Народ устал. Это видно было по всему — по тому, как мужики садились вечером, не разговаривая; по тому, как Сашка стал реже подкалывать Кольку; по тому, как Хасанов перестал даже точить ножи — сидел и смотрел в огонь. Усталость не острая, не сонная — многослойная, как будто ложилась поверх предыдущих. Который месяц войны без отдыха. Трое суток дали нынче — не отдых, а так, помыться-подшиться да выспаться.
И — написать письма. Все писали, а мне — некому и незачем. Политрук это заметил, подошел, сел рядом на бревнышко:
— Сидорин, вы совсем не пишете писем.
— Так некому, товарищ политрук, — ответил я и чтобы не прозвучало совсем уж грустно добавил. — Все мои — здесь. Зачем писать? Лучше подойду да скажу.
Мальцев улыбнулся — широко, демонстративно. Настолько фальшиво, что мне даже стыдно за свое признание стало.
— Боевое братство — высшая ценность в армии, — заявил он. — Но война, Сидорин, однажды кончится. Нельзя человеку одной войной жить.
Вот бы элиты советские следовали этому принципу. Не нынешние — будущие. Может и не проиграли бы тогда «мир».
— А в детском доме-то тобой гордятся, — продолжил он. — Вон — война только началась, а ты уже сержант. Отделением командуешь. У самого комбата на хорошем счету. Ты для них — герой. Письма ждут поди, чтобы всем вместе собраться и почитать. В пример тебя воспитанникам поставить.
Подумав, я решил, что политрук сильно преувеличивает — от людей с такой характеристикой обычно никто ничего не ждет. Но что-то внутри все равно на его слова отзывается. Картинка красивая в голове возникает — собирает Анна Григорьевна детей, надевает старенькие очки и читает мое письмо вслух. Заканчивает, обводит ребят удовлетворенным взглядом и говорит что-то вроде: «Вот видите, ребята, даже двоечник и хулиган Сидорин смог в себе человека воспитать».
— Педагогически полезно, — подытожил я свои размышления.

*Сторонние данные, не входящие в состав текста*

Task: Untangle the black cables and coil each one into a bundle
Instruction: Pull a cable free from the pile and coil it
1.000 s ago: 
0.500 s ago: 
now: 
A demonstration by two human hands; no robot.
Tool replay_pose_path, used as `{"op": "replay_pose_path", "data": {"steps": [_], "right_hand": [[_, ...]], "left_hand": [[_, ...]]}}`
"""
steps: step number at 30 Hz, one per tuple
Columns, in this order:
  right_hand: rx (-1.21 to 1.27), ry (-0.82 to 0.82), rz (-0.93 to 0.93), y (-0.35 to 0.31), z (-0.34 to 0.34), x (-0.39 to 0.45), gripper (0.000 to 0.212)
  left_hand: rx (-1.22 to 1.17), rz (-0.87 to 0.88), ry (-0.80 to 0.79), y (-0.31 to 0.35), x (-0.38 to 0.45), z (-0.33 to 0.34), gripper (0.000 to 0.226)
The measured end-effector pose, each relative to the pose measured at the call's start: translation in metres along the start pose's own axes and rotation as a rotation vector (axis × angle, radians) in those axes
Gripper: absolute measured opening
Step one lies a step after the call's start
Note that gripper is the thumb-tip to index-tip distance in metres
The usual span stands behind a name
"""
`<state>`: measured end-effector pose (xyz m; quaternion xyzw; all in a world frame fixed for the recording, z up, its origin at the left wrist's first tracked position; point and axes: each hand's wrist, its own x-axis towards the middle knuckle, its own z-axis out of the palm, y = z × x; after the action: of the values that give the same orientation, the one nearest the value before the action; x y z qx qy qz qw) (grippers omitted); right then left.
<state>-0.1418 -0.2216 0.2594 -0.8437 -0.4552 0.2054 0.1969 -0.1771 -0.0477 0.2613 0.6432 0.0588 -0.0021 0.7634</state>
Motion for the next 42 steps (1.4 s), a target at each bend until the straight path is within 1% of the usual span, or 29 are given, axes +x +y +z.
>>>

Основные Мальцев, конечно, в моей голове прочитать не мог, но суть понял:
— В правильном направлении мыслишь, Сидорин! Командир — это только главный в отделении, это еще и образец для подрастающего поколения. Есть бумага у тебя?
— Есть, товарищ политрук.
— Запасливый, — одобрил Мальцев и поднялся с бревнышка. — Сейчас, может, и не чувствуешь ничего, но когда ответ получишь, сам поймешь, насколько он ценен.
Политрук ушел. Я немного посмотрел ему вслед, потом сходил в землянку, нашел там трофейную румынскую тетрадку (в чистом виде от нашей почти не отличается — в клеточку), вырвал пару листов и вернулся на солнышко, впитывать остатки тепла. Усевшись на бревно, я положил лист поверх планшета и взял карандаш. Как там у классиков? «Днем мы врагов ловим, а вечером расстреливаем за баней». Нет, такой юмор не поймут, придется сочинить достойное «письмо от героя».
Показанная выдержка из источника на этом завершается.